Your task
Restate word for word every line from the top of the data below down through the line that holds "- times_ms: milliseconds".

----------

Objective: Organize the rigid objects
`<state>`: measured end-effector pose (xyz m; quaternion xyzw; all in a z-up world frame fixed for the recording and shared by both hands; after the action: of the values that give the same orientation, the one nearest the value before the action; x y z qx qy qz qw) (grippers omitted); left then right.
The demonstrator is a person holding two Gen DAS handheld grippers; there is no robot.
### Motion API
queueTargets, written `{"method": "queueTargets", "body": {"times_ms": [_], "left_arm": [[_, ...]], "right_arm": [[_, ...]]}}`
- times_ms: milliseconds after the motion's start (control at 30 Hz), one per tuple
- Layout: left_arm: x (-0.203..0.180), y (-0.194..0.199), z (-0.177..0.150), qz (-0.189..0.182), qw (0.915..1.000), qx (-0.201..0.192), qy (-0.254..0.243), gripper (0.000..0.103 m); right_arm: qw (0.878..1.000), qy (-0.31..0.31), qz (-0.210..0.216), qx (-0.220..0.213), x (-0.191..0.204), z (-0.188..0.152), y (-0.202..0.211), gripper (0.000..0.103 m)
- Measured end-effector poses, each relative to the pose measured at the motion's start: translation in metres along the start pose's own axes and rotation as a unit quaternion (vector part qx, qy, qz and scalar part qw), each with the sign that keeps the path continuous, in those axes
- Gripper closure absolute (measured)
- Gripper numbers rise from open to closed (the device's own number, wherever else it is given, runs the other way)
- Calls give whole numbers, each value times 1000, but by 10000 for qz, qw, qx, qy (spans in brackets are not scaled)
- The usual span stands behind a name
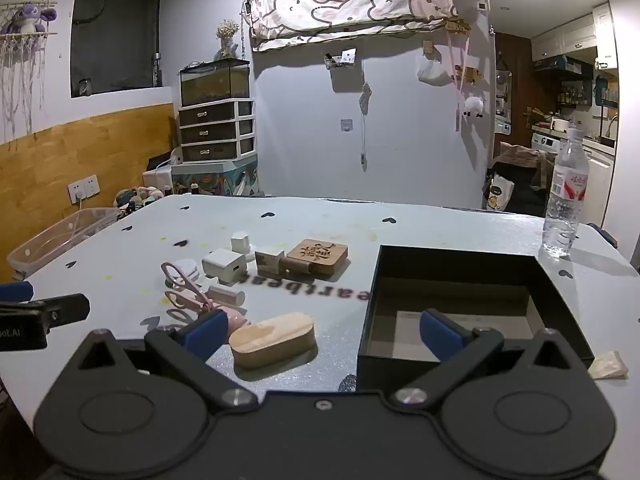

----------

Result of the exercise
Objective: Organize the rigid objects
`<state>`: measured end-effector pose (xyz m; quaternion xyzw; all in a z-up world frame fixed for the recording and shared by both hands; after the action: of the values that give the same orientation, the one nearest the value before the action; x y z qx qy qz qw) (grippers omitted); left then right.
The demonstrator is a person holding two Gen DAS handheld grippers; there is no robot.
### Motion API
queueTargets, written `{"method": "queueTargets", "body": {"times_ms": [_], "left_arm": [[_, ...]], "right_arm": [[_, ...]]}}`
- times_ms: milliseconds after the motion's start (control at 30 Hz), one per tuple

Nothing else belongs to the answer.